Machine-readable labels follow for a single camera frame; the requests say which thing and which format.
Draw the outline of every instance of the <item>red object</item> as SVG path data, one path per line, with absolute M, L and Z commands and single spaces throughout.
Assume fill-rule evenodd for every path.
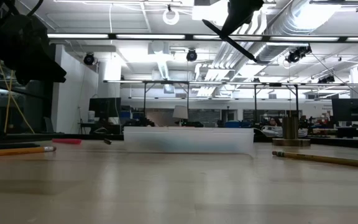
M 52 142 L 66 143 L 66 144 L 81 144 L 82 140 L 80 140 L 80 139 L 52 139 Z

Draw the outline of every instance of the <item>computer monitor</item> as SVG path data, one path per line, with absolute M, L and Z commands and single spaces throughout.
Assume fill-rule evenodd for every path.
M 118 118 L 121 112 L 121 98 L 92 98 L 89 110 L 94 111 L 96 118 Z
M 335 122 L 358 121 L 358 99 L 332 99 Z

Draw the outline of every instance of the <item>yellow pencil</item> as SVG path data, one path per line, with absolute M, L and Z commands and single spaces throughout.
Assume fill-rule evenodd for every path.
M 31 148 L 22 148 L 22 149 L 0 149 L 0 156 L 11 156 L 17 154 L 53 152 L 53 151 L 56 151 L 56 147 L 47 146 L 47 147 L 31 147 Z
M 340 165 L 358 167 L 358 160 L 356 160 L 356 159 L 343 159 L 343 158 L 335 158 L 335 157 L 327 157 L 327 156 L 314 156 L 314 155 L 297 154 L 297 153 L 290 153 L 290 152 L 277 152 L 277 151 L 273 151 L 272 154 L 274 156 L 286 157 L 286 158 L 291 158 L 291 159 L 316 161 L 316 162 L 327 162 L 327 163 L 332 163 L 332 164 L 340 164 Z

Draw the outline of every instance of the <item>metal pole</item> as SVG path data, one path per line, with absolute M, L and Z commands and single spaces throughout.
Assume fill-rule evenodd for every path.
M 190 114 L 189 114 L 189 94 L 190 94 L 190 83 L 187 84 L 187 120 L 190 120 Z
M 257 120 L 257 105 L 256 105 L 256 95 L 258 94 L 256 92 L 256 85 L 254 85 L 254 98 L 255 98 L 255 111 L 254 111 L 254 123 L 256 124 L 256 120 Z
M 299 119 L 299 99 L 298 99 L 298 85 L 295 85 L 295 96 L 296 96 L 296 116 Z
M 147 93 L 146 85 L 147 85 L 147 83 L 144 83 L 143 116 L 145 119 L 146 119 L 146 93 Z

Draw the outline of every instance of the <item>table surface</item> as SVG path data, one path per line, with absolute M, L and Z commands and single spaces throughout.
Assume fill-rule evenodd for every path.
M 250 157 L 53 145 L 56 152 L 0 157 L 0 224 L 358 224 L 358 168 L 271 155 L 358 159 L 358 149 L 255 143 Z

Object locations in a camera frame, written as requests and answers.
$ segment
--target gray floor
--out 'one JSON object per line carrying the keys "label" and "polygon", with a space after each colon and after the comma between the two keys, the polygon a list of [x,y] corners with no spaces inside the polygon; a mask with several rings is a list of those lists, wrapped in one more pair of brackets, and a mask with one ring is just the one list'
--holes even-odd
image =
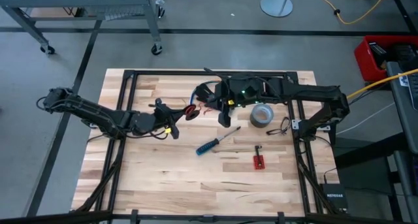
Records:
{"label": "gray floor", "polygon": [[[166,0],[161,28],[288,29],[329,31],[407,31],[393,1],[383,1],[363,22],[344,26],[320,0],[292,0],[294,11],[286,18],[271,18],[260,11],[259,0]],[[376,0],[331,0],[346,20],[360,16]],[[418,24],[417,0],[402,0]],[[39,27],[92,27],[92,22],[38,22]],[[0,26],[16,24],[0,11]],[[105,22],[103,27],[144,27],[142,21]],[[52,141],[59,115],[35,107],[49,88],[70,87],[89,39],[88,34],[45,34],[57,50],[46,57],[25,33],[0,33],[0,218],[21,216]],[[311,70],[321,85],[341,85],[351,93],[363,86],[353,51],[361,37],[291,37],[262,35],[162,35],[164,51],[150,53],[149,35],[100,34],[80,89],[97,101],[107,68],[190,68]],[[390,93],[379,92],[354,104],[344,130],[391,104]],[[400,132],[395,107],[341,135],[377,141]],[[76,118],[69,127],[54,167],[40,214],[67,212],[80,172],[89,129]],[[356,180],[357,187],[374,181]],[[383,195],[348,191],[353,215],[390,218]]]}

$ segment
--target silver tape roll
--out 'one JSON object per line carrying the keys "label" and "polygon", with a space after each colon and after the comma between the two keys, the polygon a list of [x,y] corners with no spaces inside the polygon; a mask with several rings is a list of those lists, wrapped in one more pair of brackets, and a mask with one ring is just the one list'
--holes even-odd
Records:
{"label": "silver tape roll", "polygon": [[250,122],[258,127],[266,127],[274,117],[273,109],[266,104],[258,104],[249,115]]}

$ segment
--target red toolbox
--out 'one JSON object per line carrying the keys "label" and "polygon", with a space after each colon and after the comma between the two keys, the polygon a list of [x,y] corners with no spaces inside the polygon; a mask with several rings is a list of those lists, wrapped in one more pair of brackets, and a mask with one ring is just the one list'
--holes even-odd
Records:
{"label": "red toolbox", "polygon": [[376,42],[384,49],[389,48],[396,43],[410,43],[418,46],[418,36],[379,36],[368,35],[357,46],[354,51],[355,59],[359,64],[363,80],[367,82],[376,82],[387,77],[386,70],[380,69],[374,61],[372,51],[368,45],[370,42]]}

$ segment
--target butcher block tabletop
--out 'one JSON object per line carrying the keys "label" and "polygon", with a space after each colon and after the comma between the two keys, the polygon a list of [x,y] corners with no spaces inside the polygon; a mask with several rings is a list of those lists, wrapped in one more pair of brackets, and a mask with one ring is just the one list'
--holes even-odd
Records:
{"label": "butcher block tabletop", "polygon": [[[107,70],[99,104],[116,108],[123,72],[124,69]],[[300,84],[316,84],[312,71],[298,71],[298,77]],[[189,104],[191,92],[197,85],[216,79],[215,76],[139,75],[132,110],[152,113],[153,108],[148,104],[154,103],[156,98],[161,98],[171,108],[183,108]],[[126,109],[130,86],[129,80],[122,109]],[[303,102],[303,105],[307,118],[321,108],[320,103]],[[137,209],[139,214],[150,215],[277,216],[277,212],[284,212],[287,217],[304,216],[291,131],[286,135],[266,135],[266,131],[277,129],[289,115],[287,106],[272,104],[274,119],[262,129],[249,122],[253,107],[233,110],[228,129],[217,122],[219,112],[204,113],[207,109],[202,107],[197,118],[186,121],[183,117],[178,121],[180,137],[177,140],[170,135],[166,140],[128,138],[114,213],[130,214],[132,209]],[[214,149],[201,156],[196,154],[199,146],[237,126],[241,126],[241,130],[222,140]],[[98,129],[93,129],[90,138],[100,134]],[[326,133],[317,133],[317,136],[329,139]],[[81,206],[99,184],[108,141],[101,137],[88,143],[72,208]],[[265,160],[264,170],[254,169],[255,145],[263,147],[260,153]],[[319,139],[311,145],[318,182],[322,182],[324,172],[335,168],[332,149]],[[328,172],[327,180],[339,183],[337,171]],[[314,212],[313,191],[306,183]],[[109,200],[110,184],[104,193],[104,208]]]}

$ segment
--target blue screwdriver handle
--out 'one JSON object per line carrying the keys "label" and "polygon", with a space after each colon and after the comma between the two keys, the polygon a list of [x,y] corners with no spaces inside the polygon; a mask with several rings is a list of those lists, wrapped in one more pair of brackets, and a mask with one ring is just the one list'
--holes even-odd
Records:
{"label": "blue screwdriver handle", "polygon": [[208,150],[212,149],[214,146],[219,144],[219,140],[217,138],[215,138],[215,140],[206,143],[205,145],[201,146],[200,148],[198,148],[196,150],[196,154],[197,155],[201,155],[205,152],[207,152]]}

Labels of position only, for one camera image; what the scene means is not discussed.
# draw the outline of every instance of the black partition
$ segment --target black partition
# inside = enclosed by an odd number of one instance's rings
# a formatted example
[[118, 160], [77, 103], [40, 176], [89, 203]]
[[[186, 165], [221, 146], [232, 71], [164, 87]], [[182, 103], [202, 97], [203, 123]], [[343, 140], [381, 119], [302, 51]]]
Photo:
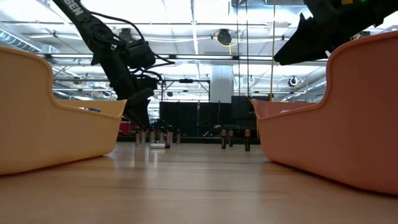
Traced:
[[161, 102], [160, 120], [179, 129], [184, 136], [197, 136], [198, 103]]
[[[254, 98], [269, 100], [267, 96]], [[233, 96], [232, 103], [161, 102], [160, 119], [186, 137], [216, 136], [221, 128], [236, 131], [256, 128], [253, 105], [245, 96]]]

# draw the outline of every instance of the black cable
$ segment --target black cable
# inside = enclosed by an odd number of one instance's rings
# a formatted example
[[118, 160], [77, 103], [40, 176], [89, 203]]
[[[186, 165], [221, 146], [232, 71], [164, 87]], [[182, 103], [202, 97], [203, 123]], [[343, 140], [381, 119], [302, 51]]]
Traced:
[[144, 75], [144, 74], [136, 75], [136, 77], [139, 77], [139, 78], [151, 78], [150, 76]]
[[154, 71], [145, 71], [145, 70], [142, 70], [142, 69], [140, 69], [140, 71], [142, 71], [142, 73], [141, 73], [140, 75], [138, 75], [138, 77], [141, 76], [141, 75], [144, 75], [144, 73], [149, 73], [149, 74], [152, 74], [152, 75], [156, 75], [156, 76], [159, 78], [158, 81], [163, 80], [163, 77], [162, 77], [159, 73], [157, 73], [157, 72], [154, 72]]
[[154, 55], [155, 55], [157, 58], [159, 58], [159, 59], [161, 59], [161, 60], [163, 60], [163, 61], [169, 63], [169, 65], [175, 64], [175, 62], [172, 62], [172, 61], [170, 61], [170, 60], [167, 60], [166, 58], [162, 58], [162, 57], [159, 56], [158, 54], [155, 54], [155, 53], [154, 53]]
[[140, 71], [141, 70], [141, 68], [136, 68], [134, 71], [131, 71], [131, 73], [136, 73], [136, 72], [138, 72], [138, 71]]
[[133, 24], [132, 22], [130, 22], [130, 21], [127, 21], [125, 19], [120, 19], [120, 18], [117, 18], [117, 17], [113, 17], [113, 16], [107, 16], [107, 15], [104, 15], [104, 14], [101, 14], [101, 13], [98, 13], [98, 12], [89, 11], [89, 13], [91, 13], [92, 15], [97, 15], [97, 16], [101, 16], [101, 17], [104, 17], [104, 18], [107, 18], [107, 19], [112, 19], [112, 20], [115, 20], [115, 21], [120, 21], [120, 22], [125, 22], [127, 24], [130, 24], [130, 25], [132, 25], [135, 28], [137, 33], [140, 35], [141, 39], [145, 40], [144, 36], [141, 34], [141, 31], [138, 29], [138, 27], [135, 24]]

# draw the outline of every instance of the ductwork
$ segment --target ductwork
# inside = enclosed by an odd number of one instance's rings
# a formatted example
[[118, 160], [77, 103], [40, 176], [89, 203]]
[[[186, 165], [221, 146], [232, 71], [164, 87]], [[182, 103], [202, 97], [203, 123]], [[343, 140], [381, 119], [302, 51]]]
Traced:
[[12, 48], [17, 48], [30, 52], [33, 54], [45, 53], [45, 54], [56, 54], [59, 50], [48, 44], [40, 44], [29, 38], [26, 38], [22, 34], [19, 34], [8, 26], [0, 22], [0, 41], [4, 45]]

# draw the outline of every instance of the ceiling
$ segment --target ceiling
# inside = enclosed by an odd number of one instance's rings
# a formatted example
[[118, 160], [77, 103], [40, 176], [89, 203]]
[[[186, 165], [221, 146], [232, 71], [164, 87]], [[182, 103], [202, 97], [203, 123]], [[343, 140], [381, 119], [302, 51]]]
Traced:
[[[249, 55], [271, 56], [277, 52], [295, 32], [299, 21], [299, 14], [310, 17], [311, 13], [302, 0], [247, 0], [236, 7], [236, 1], [232, 0], [81, 0], [83, 5], [95, 12], [109, 16], [120, 17], [135, 23], [151, 49], [162, 55]], [[115, 34], [122, 28], [130, 25], [109, 19], [101, 20], [107, 24]], [[64, 13], [50, 0], [2, 0], [0, 1], [0, 22], [2, 26], [11, 30], [15, 35], [25, 38], [27, 42], [38, 46], [53, 47], [52, 53], [75, 54], [75, 58], [63, 58], [53, 65], [54, 73], [59, 79], [73, 77], [106, 79], [101, 67], [88, 66], [89, 59], [81, 58], [81, 54], [91, 54], [90, 50], [80, 39], [77, 30], [64, 15]], [[398, 28], [398, 14], [387, 17], [379, 27], [370, 27], [367, 30], [372, 34], [389, 32]], [[233, 38], [233, 46], [220, 45], [214, 37], [220, 29], [229, 29]], [[192, 78], [208, 80], [212, 75], [212, 67], [220, 62], [214, 60], [175, 60], [176, 65], [155, 68], [166, 79]], [[252, 60], [230, 60], [223, 62], [233, 68], [235, 76], [235, 90], [241, 86], [241, 91], [247, 91], [249, 87], [252, 94], [264, 94], [270, 91], [271, 74], [273, 77], [273, 91], [306, 91], [312, 84], [318, 85], [325, 74], [322, 72], [326, 62], [280, 66], [271, 61], [255, 62]], [[288, 79], [293, 76], [300, 81], [299, 87], [288, 86]], [[54, 88], [59, 95], [76, 96], [71, 89], [103, 88], [109, 93], [112, 91], [107, 82], [81, 82], [77, 85], [72, 82], [54, 82]], [[206, 100], [207, 92], [193, 92], [193, 90], [208, 90], [208, 84], [203, 86], [198, 83], [183, 84], [175, 82], [169, 86], [169, 90], [192, 90], [192, 92], [179, 94], [169, 100]], [[320, 85], [317, 94], [324, 92], [324, 85]], [[112, 99], [107, 93], [86, 91], [79, 92], [79, 97]], [[292, 98], [288, 94], [281, 94], [279, 100], [316, 98], [317, 94], [301, 94]], [[156, 108], [157, 100], [152, 107]]]

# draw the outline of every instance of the cylindrical object
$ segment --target cylindrical object
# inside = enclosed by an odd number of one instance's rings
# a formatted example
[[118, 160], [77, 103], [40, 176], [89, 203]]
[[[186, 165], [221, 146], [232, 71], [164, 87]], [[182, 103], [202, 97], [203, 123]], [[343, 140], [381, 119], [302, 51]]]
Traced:
[[146, 142], [147, 142], [147, 130], [143, 129], [141, 131], [141, 144], [145, 145]]
[[221, 148], [226, 149], [226, 130], [221, 131]]
[[160, 129], [159, 143], [164, 143], [164, 128]]
[[177, 143], [177, 144], [181, 144], [181, 132], [180, 132], [179, 129], [177, 130], [177, 140], [176, 140], [176, 143]]
[[234, 131], [230, 130], [228, 133], [229, 137], [229, 146], [233, 147], [234, 146]]
[[250, 130], [245, 130], [244, 131], [244, 138], [245, 138], [245, 144], [244, 144], [244, 150], [246, 152], [250, 151]]
[[149, 136], [149, 142], [150, 143], [155, 143], [155, 138], [156, 138], [156, 130], [154, 127], [150, 128], [150, 136]]
[[139, 146], [141, 135], [140, 135], [140, 129], [136, 130], [136, 146]]

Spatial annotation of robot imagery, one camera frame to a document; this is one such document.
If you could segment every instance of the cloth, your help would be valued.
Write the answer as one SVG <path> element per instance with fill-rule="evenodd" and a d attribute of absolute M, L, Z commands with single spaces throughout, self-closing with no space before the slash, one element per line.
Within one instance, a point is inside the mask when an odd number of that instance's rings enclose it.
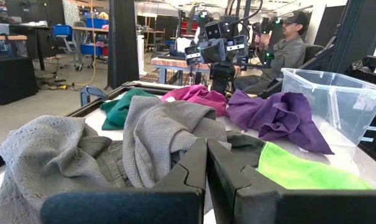
<path fill-rule="evenodd" d="M 303 65 L 305 59 L 305 44 L 301 37 L 289 41 L 282 39 L 273 46 L 273 49 L 275 58 L 270 64 L 271 68 L 262 70 L 260 80 L 252 85 L 241 87 L 240 83 L 250 83 L 255 77 L 252 75 L 237 77 L 234 82 L 236 89 L 243 90 L 248 94 L 259 94 L 266 90 L 267 85 L 274 79 L 283 78 L 282 68 L 299 68 Z"/>
<path fill-rule="evenodd" d="M 102 125 L 102 130 L 124 129 L 127 113 L 133 96 L 154 96 L 144 90 L 133 89 L 128 91 L 120 100 L 113 100 L 103 103 L 101 109 L 106 113 L 106 120 Z"/>
<path fill-rule="evenodd" d="M 259 131 L 264 141 L 286 137 L 305 150 L 334 154 L 313 123 L 310 104 L 302 93 L 276 93 L 264 100 L 236 90 L 228 103 L 231 121 L 245 131 Z"/>
<path fill-rule="evenodd" d="M 197 139 L 215 139 L 230 149 L 225 126 L 215 117 L 215 110 L 208 106 L 134 96 L 123 139 L 123 164 L 133 186 L 153 187 Z M 206 184 L 204 211 L 211 208 Z"/>
<path fill-rule="evenodd" d="M 231 152 L 243 163 L 252 167 L 258 167 L 261 150 L 265 143 L 252 136 L 232 130 L 226 132 L 227 142 L 231 143 Z"/>
<path fill-rule="evenodd" d="M 162 97 L 165 101 L 169 97 L 176 100 L 186 100 L 200 105 L 210 106 L 217 111 L 217 116 L 225 115 L 226 98 L 222 94 L 208 88 L 204 85 L 193 85 L 168 92 Z"/>
<path fill-rule="evenodd" d="M 335 167 L 300 159 L 267 142 L 258 171 L 286 189 L 367 190 L 373 187 L 359 177 Z"/>
<path fill-rule="evenodd" d="M 6 162 L 0 223 L 40 223 L 51 195 L 128 187 L 122 142 L 101 137 L 83 118 L 41 116 L 11 131 L 0 147 Z"/>

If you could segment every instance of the blue bin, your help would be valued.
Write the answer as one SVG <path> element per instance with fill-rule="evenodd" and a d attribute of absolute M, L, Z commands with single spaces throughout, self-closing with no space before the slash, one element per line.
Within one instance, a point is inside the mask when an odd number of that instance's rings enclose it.
<path fill-rule="evenodd" d="M 87 27 L 92 28 L 93 27 L 93 21 L 91 18 L 87 18 Z M 94 28 L 102 29 L 103 25 L 108 25 L 109 20 L 107 19 L 94 19 Z"/>
<path fill-rule="evenodd" d="M 71 28 L 71 26 L 68 25 L 55 25 L 53 27 L 54 35 L 67 35 L 71 37 L 72 33 L 73 29 Z"/>
<path fill-rule="evenodd" d="M 94 45 L 82 44 L 80 46 L 80 50 L 81 50 L 82 54 L 85 54 L 85 55 L 94 55 Z M 102 54 L 103 54 L 102 47 L 96 47 L 95 55 L 102 55 Z"/>

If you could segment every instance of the man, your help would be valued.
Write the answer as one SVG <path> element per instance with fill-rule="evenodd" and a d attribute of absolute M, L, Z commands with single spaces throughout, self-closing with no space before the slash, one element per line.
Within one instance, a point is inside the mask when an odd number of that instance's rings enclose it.
<path fill-rule="evenodd" d="M 294 11 L 291 17 L 283 20 L 284 39 L 277 42 L 275 59 L 272 60 L 271 68 L 263 69 L 261 76 L 251 75 L 237 77 L 234 81 L 235 90 L 243 90 L 249 94 L 260 94 L 267 89 L 267 86 L 276 78 L 283 78 L 282 68 L 298 68 L 304 62 L 305 45 L 301 36 L 307 29 L 309 20 L 304 12 Z M 260 49 L 267 48 L 269 35 L 261 35 L 260 40 L 256 39 Z"/>

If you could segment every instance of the teal cloth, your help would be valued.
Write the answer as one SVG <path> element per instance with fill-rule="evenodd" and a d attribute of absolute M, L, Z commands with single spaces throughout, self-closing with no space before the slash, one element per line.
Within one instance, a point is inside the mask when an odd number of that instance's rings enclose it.
<path fill-rule="evenodd" d="M 267 142 L 262 148 L 258 171 L 286 189 L 368 190 L 373 187 L 354 174 L 298 158 Z"/>
<path fill-rule="evenodd" d="M 124 129 L 128 110 L 130 108 L 133 96 L 152 96 L 144 90 L 133 89 L 128 91 L 120 100 L 113 100 L 109 103 L 103 103 L 101 109 L 106 113 L 106 120 L 102 125 L 102 130 L 121 130 Z"/>

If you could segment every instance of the cap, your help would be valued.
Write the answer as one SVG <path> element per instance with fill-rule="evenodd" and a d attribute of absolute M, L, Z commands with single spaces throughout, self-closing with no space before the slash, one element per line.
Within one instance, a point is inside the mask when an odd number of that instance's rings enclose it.
<path fill-rule="evenodd" d="M 309 26 L 309 19 L 303 11 L 293 11 L 289 13 L 286 17 L 283 17 L 283 22 L 286 24 L 301 24 L 303 30 L 306 30 Z"/>

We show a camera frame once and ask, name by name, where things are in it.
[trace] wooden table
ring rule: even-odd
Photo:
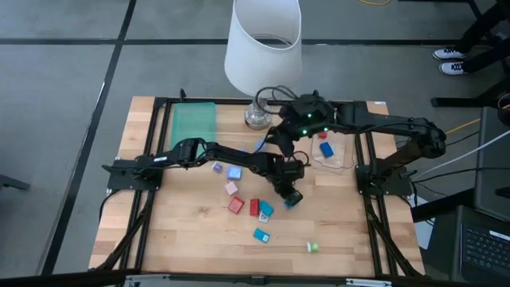
[[[153,102],[154,97],[133,97],[118,154],[122,159],[134,159],[143,153]],[[368,102],[367,105],[371,112],[388,113],[382,102]],[[217,105],[217,141],[220,144],[252,151],[254,143],[266,133],[249,129],[243,121],[244,111],[243,105]],[[155,129],[153,152],[162,118],[159,116]],[[296,143],[296,150],[309,153],[311,142],[301,139]],[[396,150],[393,136],[375,133],[374,142],[378,157],[384,158]],[[279,152],[276,146],[269,147],[268,151]],[[246,204],[239,214],[234,214],[227,209],[231,197],[224,188],[226,175],[217,174],[211,166],[212,163],[207,163],[188,171],[165,171],[152,211],[144,272],[374,275],[363,199],[358,194],[353,169],[335,175],[307,168],[304,179],[296,182],[296,189],[304,199],[286,210],[283,199],[273,187],[244,168],[238,196]],[[133,194],[133,191],[120,191],[106,203],[90,267],[102,263],[124,236]],[[269,223],[258,222],[249,215],[252,198],[263,199],[275,207]],[[423,273],[409,206],[396,196],[385,199],[394,241],[414,268]],[[267,244],[253,237],[256,228],[271,234]],[[318,242],[320,252],[308,254],[307,242]],[[135,238],[128,267],[134,264],[137,246]],[[379,249],[383,270],[387,273],[386,253],[380,239]]]

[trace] lamp
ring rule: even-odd
[[[277,39],[285,47],[259,40]],[[301,11],[298,0],[234,0],[225,73],[230,83],[250,96],[267,86],[292,85],[301,75]],[[253,129],[267,128],[271,115],[263,111],[267,90],[245,111]]]

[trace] shoe
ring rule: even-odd
[[[464,59],[466,54],[456,51],[453,47],[446,47],[444,49],[435,50],[432,53],[432,57],[438,60]]]
[[[443,63],[439,65],[439,70],[442,73],[445,73],[446,75],[450,76],[465,75],[467,73],[464,72],[462,64],[464,63],[463,62]]]

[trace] green mat
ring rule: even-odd
[[[203,138],[207,142],[216,141],[216,104],[180,103],[174,105],[170,149],[187,138]]]

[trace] white lampshade
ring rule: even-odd
[[[256,38],[289,43],[281,48]],[[292,85],[301,75],[301,11],[298,0],[234,0],[225,73],[241,92]]]

----

## Prompt
What lines above contain the string "frame"? Copy all of them.

## Output for this task
Machine-readable labels follow for a single camera frame; the requests say which thing and which format.
Object locations in a camera frame, written as requests and answers.
Spatial annotation of robot imagery, one camera frame to a document; this is one such document.
We show a camera frame once and ask, name by name, where things are in it.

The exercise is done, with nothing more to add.